## What the task requires
Note the line containing "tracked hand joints"; from it through the last line below, give only those lines again, exactly, both ends included, skipping pictures.

***** The data *****

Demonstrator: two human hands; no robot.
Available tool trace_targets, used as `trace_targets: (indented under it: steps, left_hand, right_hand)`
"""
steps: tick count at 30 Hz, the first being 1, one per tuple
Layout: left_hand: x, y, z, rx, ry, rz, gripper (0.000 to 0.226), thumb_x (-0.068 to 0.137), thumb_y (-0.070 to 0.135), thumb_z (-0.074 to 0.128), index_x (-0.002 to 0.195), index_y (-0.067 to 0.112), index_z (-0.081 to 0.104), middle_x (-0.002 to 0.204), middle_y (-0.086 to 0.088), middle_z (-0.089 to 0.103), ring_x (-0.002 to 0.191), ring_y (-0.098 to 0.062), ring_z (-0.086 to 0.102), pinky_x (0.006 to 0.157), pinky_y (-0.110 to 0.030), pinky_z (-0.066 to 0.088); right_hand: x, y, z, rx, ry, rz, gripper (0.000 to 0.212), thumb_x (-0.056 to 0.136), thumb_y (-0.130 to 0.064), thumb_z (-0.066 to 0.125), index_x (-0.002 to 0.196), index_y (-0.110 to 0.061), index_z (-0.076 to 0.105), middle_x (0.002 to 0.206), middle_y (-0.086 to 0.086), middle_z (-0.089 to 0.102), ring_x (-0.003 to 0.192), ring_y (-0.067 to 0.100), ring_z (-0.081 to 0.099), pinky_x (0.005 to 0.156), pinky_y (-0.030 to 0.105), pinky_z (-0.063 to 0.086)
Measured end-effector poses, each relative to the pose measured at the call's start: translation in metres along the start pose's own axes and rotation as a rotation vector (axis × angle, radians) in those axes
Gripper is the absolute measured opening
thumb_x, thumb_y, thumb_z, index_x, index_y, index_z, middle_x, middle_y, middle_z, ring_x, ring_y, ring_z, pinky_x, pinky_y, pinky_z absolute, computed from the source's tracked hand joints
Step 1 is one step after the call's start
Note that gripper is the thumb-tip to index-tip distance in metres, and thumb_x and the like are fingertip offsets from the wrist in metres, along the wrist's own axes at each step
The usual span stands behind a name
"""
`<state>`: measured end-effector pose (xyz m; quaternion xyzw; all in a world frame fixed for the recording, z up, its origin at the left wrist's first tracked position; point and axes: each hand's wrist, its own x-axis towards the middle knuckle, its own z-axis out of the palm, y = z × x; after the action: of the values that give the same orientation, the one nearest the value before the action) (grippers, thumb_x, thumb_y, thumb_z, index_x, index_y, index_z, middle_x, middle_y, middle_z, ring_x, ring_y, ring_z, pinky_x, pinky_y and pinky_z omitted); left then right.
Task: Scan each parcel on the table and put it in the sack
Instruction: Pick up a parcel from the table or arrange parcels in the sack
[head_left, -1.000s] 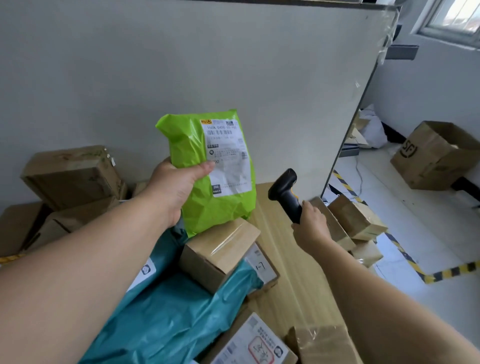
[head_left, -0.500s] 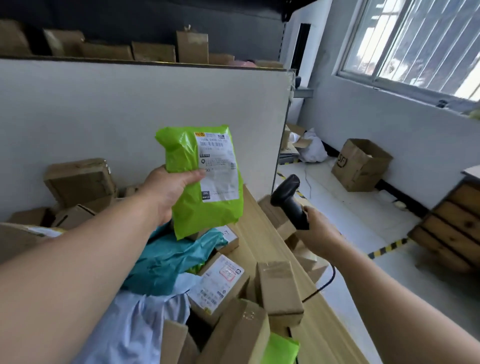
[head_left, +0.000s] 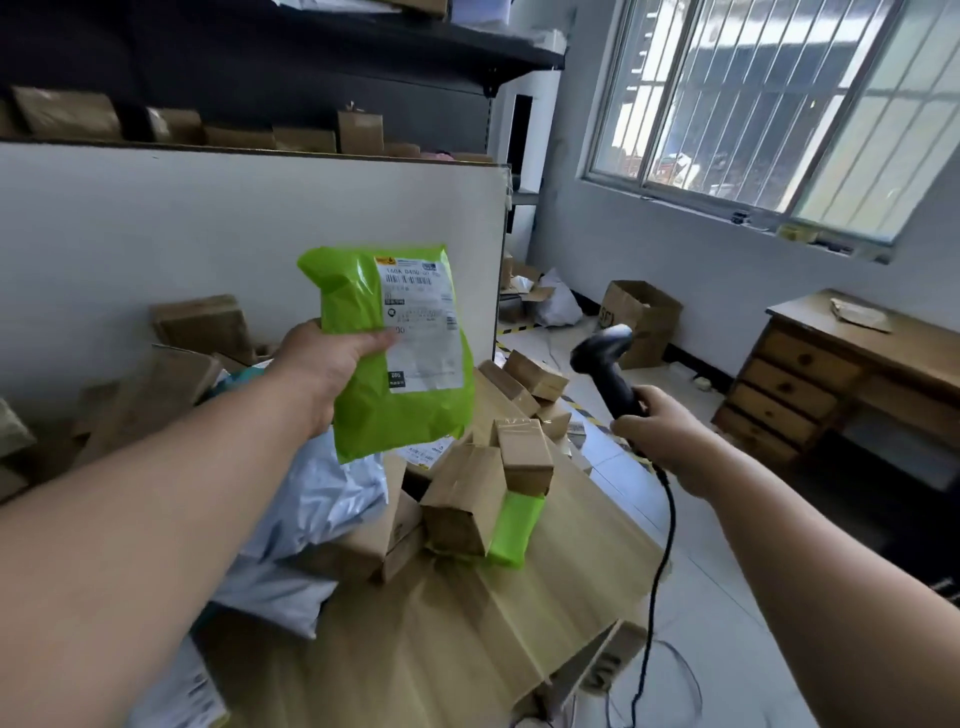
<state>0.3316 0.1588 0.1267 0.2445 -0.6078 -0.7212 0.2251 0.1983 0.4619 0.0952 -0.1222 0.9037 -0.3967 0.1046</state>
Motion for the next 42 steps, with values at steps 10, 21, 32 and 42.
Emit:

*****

## Solved problem
thumb_x, thumb_y, thumb_z, index_x, index_y, index_z, middle_x, middle_y, middle_z, ring_x, ring_y, ring_z, pinky_x, pinky_y, pinky_z absolute, computed from the source's tracked hand joints
Step 1 is one step after the call's start
Note that gripper is the thumb-tip to index-tip distance in metres, and thumb_x and the like are fingertip offsets from the wrist in metres, along the wrist's own axes at each step
The usual span stands behind a name
"""
`<state>`: measured end-effector pose (xyz m; quaternion xyzw; all in a world frame fixed for the recording, z up, its origin at the left wrist's first tracked position; point and axes: each hand's wrist, its own x-axis towards the middle knuckle, its own z-axis out of the palm, y = z × x; after the action: of the values that give the same orientation, the one nearest the value before the action) (grippers, thumb_x, thumb_y, thumb_z, index_x, index_y, index_z, middle_x, middle_y, middle_z, ring_x, ring_y, ring_z, pinky_x, pinky_y and pinky_z omitted); left then right.
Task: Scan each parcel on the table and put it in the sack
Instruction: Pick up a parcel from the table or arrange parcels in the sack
[head_left, -1.000s] 
[head_left, -0.500s] 
[head_left, +0.000s] 
<state>0.3316 0.1588 0.1267 0.2445 -0.6078 -0.7212 0.2251 0.1983 0.4619 0.0952 -0.1222 0.9037 -0.3967 0.1046</state>
Motion for the next 42 steps, with values at steps 10, 21, 32 and 42.
Emit:

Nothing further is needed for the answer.